What do you think of when I say “Western woman gets romantically involved with Middle Eastern Muslim man”? A Lifetime movie of the week, maybe, featuring all the usual clichés? Tyrannical, sexist and abusive male whisks unsuspecting American female off to some wretched foreign country, forces her into hijab, brainwashes her children, and so forth, and so on. Not without my daughter! she cries. And all us westerners are all left feeling a little bit self-righteous and superior because, as everyone knows, no sexism over here.
I’m not being dismissive anyone’s terrible experience but certain stereotypes are numerous in western literature and film. I half-expected more of the same from Ann Marlowe’s memoir of her love affair with an Afghan man, The Book of Trouble, but was pleasantly surprised to find instead a book of intelligence, passion, introspection, and yes, trouble.
When the Jewish-American Ann first meets Amir, he announces during the course of their conversation, “I want to marry an Afghan girl; a seventeen-year-old virgin.” Despite the fact that she’s in her mid-forties, and most definitely not virginal, Ann begins an affair with Amir, knowing from the start that it is doomed to end.
In The Book of Trouble Ann recounts her torrid but often turbulent affair with Amir, their marathon lovemaking, their erratic conversations, their difficult dates, their best moments, and their worst.
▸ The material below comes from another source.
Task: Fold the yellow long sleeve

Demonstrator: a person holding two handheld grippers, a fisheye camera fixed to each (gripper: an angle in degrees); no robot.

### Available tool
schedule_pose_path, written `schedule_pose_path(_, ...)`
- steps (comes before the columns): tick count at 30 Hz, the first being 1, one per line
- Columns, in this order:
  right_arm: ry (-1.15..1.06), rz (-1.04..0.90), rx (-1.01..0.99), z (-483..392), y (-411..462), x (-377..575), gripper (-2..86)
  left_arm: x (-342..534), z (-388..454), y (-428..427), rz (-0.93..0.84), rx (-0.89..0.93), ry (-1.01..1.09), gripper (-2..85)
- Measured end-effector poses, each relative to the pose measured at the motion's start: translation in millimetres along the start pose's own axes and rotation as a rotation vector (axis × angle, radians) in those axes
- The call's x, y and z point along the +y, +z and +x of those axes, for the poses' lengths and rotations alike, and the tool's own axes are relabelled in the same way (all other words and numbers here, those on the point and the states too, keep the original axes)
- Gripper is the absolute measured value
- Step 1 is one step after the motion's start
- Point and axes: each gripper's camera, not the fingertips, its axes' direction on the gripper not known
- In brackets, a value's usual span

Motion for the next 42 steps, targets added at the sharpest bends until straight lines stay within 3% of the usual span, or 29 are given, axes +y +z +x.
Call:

Especially fascinating was Ann’s trip to Afghanistan, where she lived, worked and traveled with an Afghan family. Her account of her experiences there challenged many of my assumptions about Afghan culture and left me a bit more educated.
But the author is at her most interesting when she deviates from the narrative to ponder such subjects as food, family, religion, sex, sexism and especially love. Are men truly emotionally disabled, she asks, or is their modern lack of intimacy a reaction to modern changes in the structure of relationships? Are westerners too busy “managing relationships” to fall in love? Does the western world take love, and making love, seriously any more?
Ms Marlowe writes with the clarity of an intellectual and ardor of a woman in love. With a courageous and contemplative honesty, she examines own past, her own assumptions and attitudes, her own cultural inheritance and weaves her discoveries with her tale of romance, her Book of Trouble.